A properly implemented SSDLC will result in comprehensive security, high quality products, and effective collaboration between teams.

SSDLC and Developer Security

Developer security represents shift-left taken to its ultimate conclusion, providing security tools and training to your development staff, enabling security scanning, test, and remediation from a developer integrated development environment (IDE). Equipping developers with the tools to recognize and remediate OWASP vulnerabilities and prevent malicious entry, results in applications that are built with security in mind and protect against data breach.

This is particularly helpful for Payment Card Industry (PCI) Data Security Standard (DSS) regulatory compliance, which requires that processes exist to ensure developers code securely.

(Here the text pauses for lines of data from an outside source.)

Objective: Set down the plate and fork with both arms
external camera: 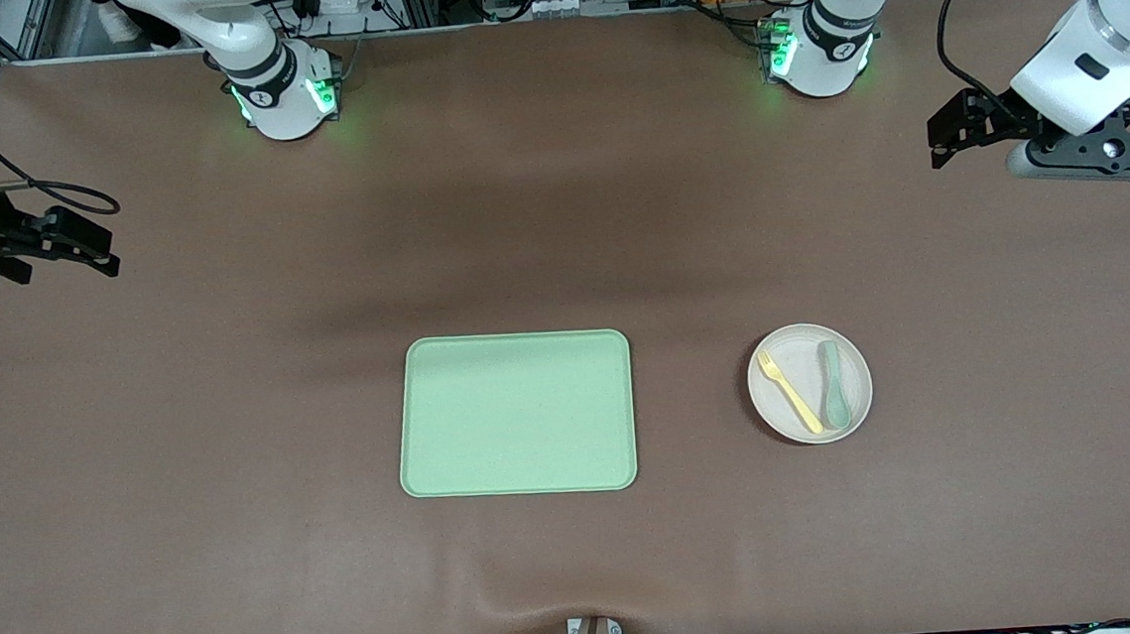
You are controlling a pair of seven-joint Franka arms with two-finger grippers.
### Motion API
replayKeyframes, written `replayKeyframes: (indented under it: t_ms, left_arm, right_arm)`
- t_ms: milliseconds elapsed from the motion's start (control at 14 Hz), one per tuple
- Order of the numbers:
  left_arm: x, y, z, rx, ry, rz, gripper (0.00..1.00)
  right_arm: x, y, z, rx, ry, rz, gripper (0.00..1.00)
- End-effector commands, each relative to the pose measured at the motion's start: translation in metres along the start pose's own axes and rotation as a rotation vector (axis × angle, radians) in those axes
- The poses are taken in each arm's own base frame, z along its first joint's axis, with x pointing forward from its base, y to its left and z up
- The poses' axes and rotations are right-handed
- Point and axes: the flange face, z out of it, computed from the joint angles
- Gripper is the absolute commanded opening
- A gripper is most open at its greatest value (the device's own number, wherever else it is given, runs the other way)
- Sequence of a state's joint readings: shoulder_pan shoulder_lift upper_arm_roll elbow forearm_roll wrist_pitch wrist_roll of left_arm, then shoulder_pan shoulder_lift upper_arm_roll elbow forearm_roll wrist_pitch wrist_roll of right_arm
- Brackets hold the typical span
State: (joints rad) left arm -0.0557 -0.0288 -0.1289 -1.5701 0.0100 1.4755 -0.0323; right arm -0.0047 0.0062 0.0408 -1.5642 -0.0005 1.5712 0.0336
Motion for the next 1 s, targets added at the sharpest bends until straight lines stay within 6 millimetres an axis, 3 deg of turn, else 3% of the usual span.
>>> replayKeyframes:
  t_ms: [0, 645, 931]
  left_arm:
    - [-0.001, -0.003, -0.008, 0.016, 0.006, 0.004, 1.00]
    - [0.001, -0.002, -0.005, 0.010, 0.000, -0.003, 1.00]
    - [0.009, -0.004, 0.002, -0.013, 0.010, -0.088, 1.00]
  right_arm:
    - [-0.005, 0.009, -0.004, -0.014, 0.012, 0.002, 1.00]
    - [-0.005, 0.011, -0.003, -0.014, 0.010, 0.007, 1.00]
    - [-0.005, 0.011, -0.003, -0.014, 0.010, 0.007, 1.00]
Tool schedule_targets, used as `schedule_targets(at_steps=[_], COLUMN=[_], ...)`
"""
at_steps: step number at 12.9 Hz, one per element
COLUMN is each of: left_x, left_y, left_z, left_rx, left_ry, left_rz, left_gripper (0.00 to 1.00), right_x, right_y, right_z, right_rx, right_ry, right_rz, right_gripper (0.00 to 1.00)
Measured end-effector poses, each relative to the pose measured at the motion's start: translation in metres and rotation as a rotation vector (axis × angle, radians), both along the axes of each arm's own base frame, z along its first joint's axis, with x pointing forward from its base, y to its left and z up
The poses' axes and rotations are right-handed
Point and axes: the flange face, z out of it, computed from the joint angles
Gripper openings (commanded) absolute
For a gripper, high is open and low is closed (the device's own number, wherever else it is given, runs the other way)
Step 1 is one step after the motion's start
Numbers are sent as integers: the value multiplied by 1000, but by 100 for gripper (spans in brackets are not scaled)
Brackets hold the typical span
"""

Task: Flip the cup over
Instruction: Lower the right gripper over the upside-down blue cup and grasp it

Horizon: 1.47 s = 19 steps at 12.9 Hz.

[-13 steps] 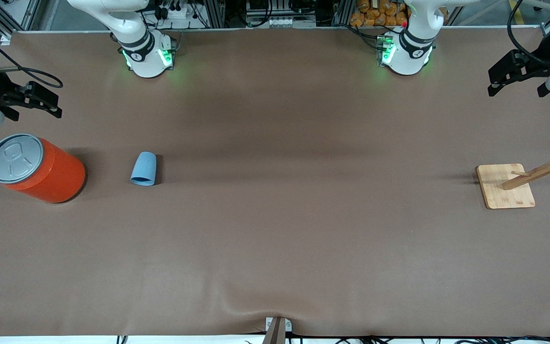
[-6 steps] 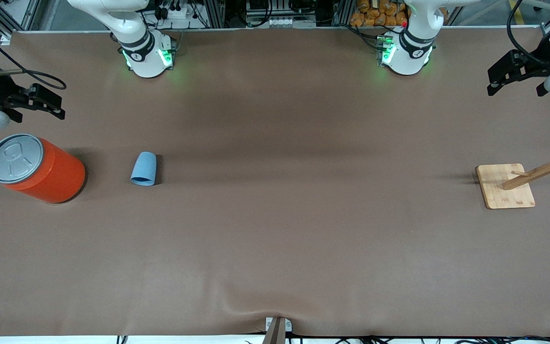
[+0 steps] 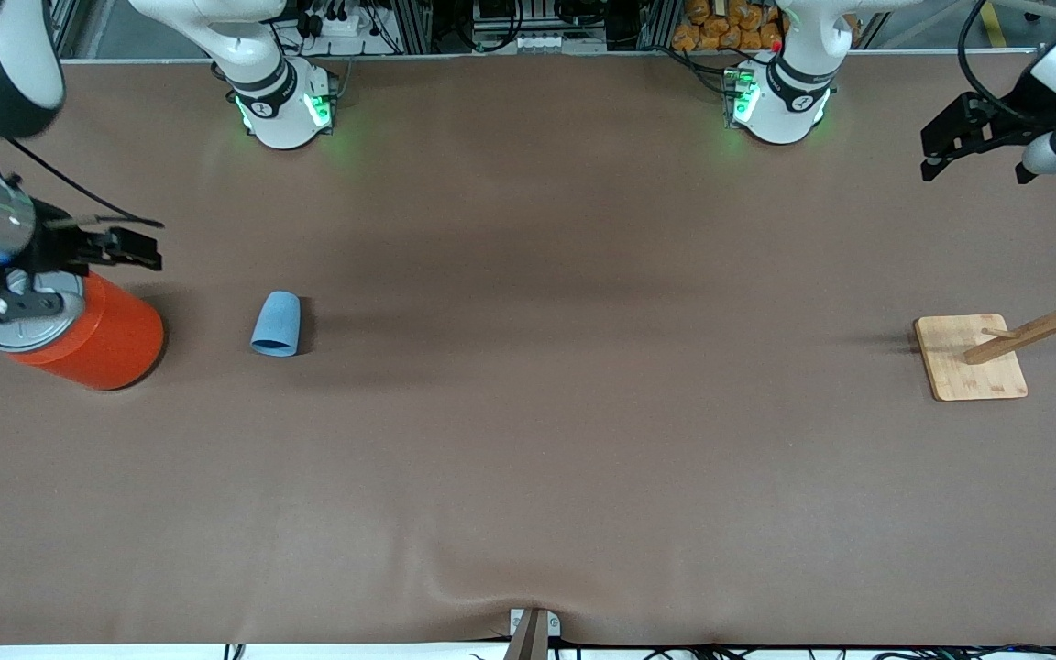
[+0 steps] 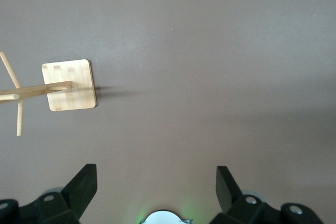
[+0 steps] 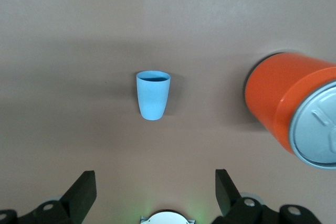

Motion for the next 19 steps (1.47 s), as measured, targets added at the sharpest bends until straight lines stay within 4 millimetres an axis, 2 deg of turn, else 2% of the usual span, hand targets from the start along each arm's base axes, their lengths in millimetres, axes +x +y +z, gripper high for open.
schedule_targets(at_steps=[2, 5, 9, 11, 13, 15, 19], left_x=[-1, -1, -1, -1, -1, -1, 0], left_y=[-2, -3, -3, -4, -4, -4, -6], left_z=[0, 1, 2, 2, 2, 2, 0], left_rx=[0, -3, -6, -7, -7, -7, -8], left_ry=[-1, -2, -4, -4, -5, -4, 0], left_rz=[3, 2, 2, 2, 2, 2, -3], left_gripper=[100, 100, 100, 100, 100, 100, 100], right_x=[6, 0, -28, -46, -58, -67, -72], right_y=[3, 5, 7, 13, 30, 42, 38], right_z=[-35, -105, -191, -225, -246, -259, -274], right_rx=[2, 5, 19, 19, 22, 24, 23], right_ry=[35, 22, -7, -34, -72, -103, -106], right_rz=[-2, -10, -31, -24, 3, 23, 16], right_gripper=[100, 100, 100, 100, 100, 100, 100])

Developer Security with CloudGuard Spectral

One of the most significant risks during the Software Development Lifecycle is credential leakage. With cloud computing and publicly accessible source code repositories,  A hard coded set of credentials used to save time, or a manual code review that failed to identify an exposed secret could be embarrassing at best. It is all too often extremely costly.

CloudGuard Spectral offers smart detection, real-time commit verification, sanitisation of historical records, clearly displayed results, and full post-incident analysis capabilities. CloudGuard Spectral continuously monitors your known and unknown assets to prevent leaks at source, and integration is a simple 3-step process:

  1. Connect your repository or CI/CD: CloudGuard Spectral integrates with all leading technologies.
  2. Continuous Monitoring: CloudGuard Spectral continuously scans, using proprietary machine-learning for real-time detection.
  3. Custom Alerts: Receive custom alerts, putting the information at your fingertips.